Lossless Conversion of Your AppleRAID Volumes to SoftRAID
With SoftRAID, AppleRAID stripe (RAID 0) and mirror (RAID 1) volumes can quickly and easily be converted to SoftRAID volumes without losing any of your valuable data. SoftRAID volumes are up to 86% faster than equivalent AppleRAID volumes, and SoftRAID also offers an extensive feature set, renowned reliability and speed, as well as excellent technical support. SoftRAID is available free for 30 days and use can be continued for as little as $49.

Detect a Problem Before It Becomes a Problem
Among the features SoftRAID offers are Certify Disk – which checks that disks are reliable before you start to store precious data on them – and SoftRAID Monitor, which constantly checks disks and volumes for potential problems and can email you if it detects a problem such as a disk which is about to fail.* Not only is your data well-protected, but you’ll know in advance of any problems a disk might be having. Unless you’re using RAID 0 volumes (which are unprotected), you’ll never have to run the risk of losing your valuable data through sudden disk failure again.

Personalized Technical SupportRAID5_ThunderBay
With the full version of SoftRAID, you get access to SoftRAID’s personalized email support with support engineers available to work with users to solve any issues.

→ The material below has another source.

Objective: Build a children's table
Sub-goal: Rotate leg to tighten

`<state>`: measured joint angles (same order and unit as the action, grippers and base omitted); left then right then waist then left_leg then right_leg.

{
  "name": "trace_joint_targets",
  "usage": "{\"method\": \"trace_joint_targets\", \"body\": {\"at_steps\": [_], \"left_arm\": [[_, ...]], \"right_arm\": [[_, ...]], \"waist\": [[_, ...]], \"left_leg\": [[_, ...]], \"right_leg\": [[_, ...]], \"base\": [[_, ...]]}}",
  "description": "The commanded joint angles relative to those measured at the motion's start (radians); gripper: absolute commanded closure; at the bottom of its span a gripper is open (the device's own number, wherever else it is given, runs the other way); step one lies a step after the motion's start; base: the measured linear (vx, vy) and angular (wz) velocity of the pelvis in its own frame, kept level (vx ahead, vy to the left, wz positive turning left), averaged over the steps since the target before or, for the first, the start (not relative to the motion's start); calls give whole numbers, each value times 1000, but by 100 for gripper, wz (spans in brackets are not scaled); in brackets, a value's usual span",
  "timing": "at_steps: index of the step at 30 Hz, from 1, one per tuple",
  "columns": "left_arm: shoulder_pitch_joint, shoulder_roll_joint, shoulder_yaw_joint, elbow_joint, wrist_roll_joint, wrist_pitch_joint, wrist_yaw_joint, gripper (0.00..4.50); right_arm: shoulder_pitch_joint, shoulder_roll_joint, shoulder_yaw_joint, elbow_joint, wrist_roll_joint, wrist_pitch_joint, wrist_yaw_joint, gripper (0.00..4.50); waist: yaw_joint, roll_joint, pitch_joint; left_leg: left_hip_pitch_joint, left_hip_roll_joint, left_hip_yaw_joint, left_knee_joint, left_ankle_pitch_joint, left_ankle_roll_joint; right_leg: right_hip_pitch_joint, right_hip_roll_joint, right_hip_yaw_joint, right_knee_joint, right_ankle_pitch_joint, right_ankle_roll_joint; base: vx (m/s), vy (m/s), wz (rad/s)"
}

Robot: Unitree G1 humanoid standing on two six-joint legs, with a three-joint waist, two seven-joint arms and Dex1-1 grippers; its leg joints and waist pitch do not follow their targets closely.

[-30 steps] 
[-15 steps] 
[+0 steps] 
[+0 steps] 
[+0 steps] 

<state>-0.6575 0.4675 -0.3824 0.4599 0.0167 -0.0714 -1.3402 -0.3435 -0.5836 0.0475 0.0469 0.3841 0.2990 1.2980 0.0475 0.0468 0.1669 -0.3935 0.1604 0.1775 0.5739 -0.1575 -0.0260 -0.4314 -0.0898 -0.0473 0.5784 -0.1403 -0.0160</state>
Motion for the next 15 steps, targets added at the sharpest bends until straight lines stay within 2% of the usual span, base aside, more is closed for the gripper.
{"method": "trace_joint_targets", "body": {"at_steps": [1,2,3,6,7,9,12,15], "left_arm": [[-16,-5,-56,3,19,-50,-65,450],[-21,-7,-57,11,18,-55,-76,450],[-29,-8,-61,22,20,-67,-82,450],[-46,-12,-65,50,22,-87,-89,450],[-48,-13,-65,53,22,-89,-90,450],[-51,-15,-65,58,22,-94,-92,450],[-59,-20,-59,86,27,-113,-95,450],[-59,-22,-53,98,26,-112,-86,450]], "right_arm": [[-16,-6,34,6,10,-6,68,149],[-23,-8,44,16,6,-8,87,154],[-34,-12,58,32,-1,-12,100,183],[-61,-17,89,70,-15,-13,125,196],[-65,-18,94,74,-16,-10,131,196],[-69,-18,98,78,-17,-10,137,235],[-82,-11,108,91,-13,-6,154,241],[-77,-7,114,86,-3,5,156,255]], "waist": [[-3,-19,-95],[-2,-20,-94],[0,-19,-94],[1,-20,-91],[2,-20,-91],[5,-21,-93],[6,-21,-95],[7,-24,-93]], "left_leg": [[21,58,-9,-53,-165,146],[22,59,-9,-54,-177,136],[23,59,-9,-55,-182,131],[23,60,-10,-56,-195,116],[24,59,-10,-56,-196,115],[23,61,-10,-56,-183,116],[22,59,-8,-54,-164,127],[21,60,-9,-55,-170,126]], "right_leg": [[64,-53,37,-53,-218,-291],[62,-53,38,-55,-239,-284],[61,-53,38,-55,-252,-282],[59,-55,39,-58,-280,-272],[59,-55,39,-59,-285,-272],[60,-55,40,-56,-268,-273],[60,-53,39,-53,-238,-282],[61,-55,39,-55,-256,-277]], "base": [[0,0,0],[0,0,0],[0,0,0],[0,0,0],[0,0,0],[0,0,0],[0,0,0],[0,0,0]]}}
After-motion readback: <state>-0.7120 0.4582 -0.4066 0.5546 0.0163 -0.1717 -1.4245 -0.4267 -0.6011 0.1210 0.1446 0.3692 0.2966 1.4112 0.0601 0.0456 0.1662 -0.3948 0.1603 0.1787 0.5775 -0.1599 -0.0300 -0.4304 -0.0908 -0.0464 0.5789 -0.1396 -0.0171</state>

With SoftRAID Lite, standard support is provided for free via SoftRAID’s moderated user forum, or get the same personalized support as the full version for a small annual or per-case fee.

SSD Support and Five RAID Levels
Both SoftRAID and SoftRAID Lite have full support for SSDs, with the full version offering five RAID levels to choose from – RAID 0, RAID 1, RAID 4, RAID 5 and RAID 1+0. With SoftRAID Lite, available for $49 after a free trial, all of the features of SoftRAID (apart from email support and notifications) are available for RAID 0 or RAID 1 volumes.

Download Your Free Trial Today
Download and try either the full version of SoftRAID or SoftRAID Lite FREE for 30 days – with no credit card required. After your trial period, if you do decide not to purchase SoftRAID, you can simply convert your volumes back to AppleRAID exactly where they started.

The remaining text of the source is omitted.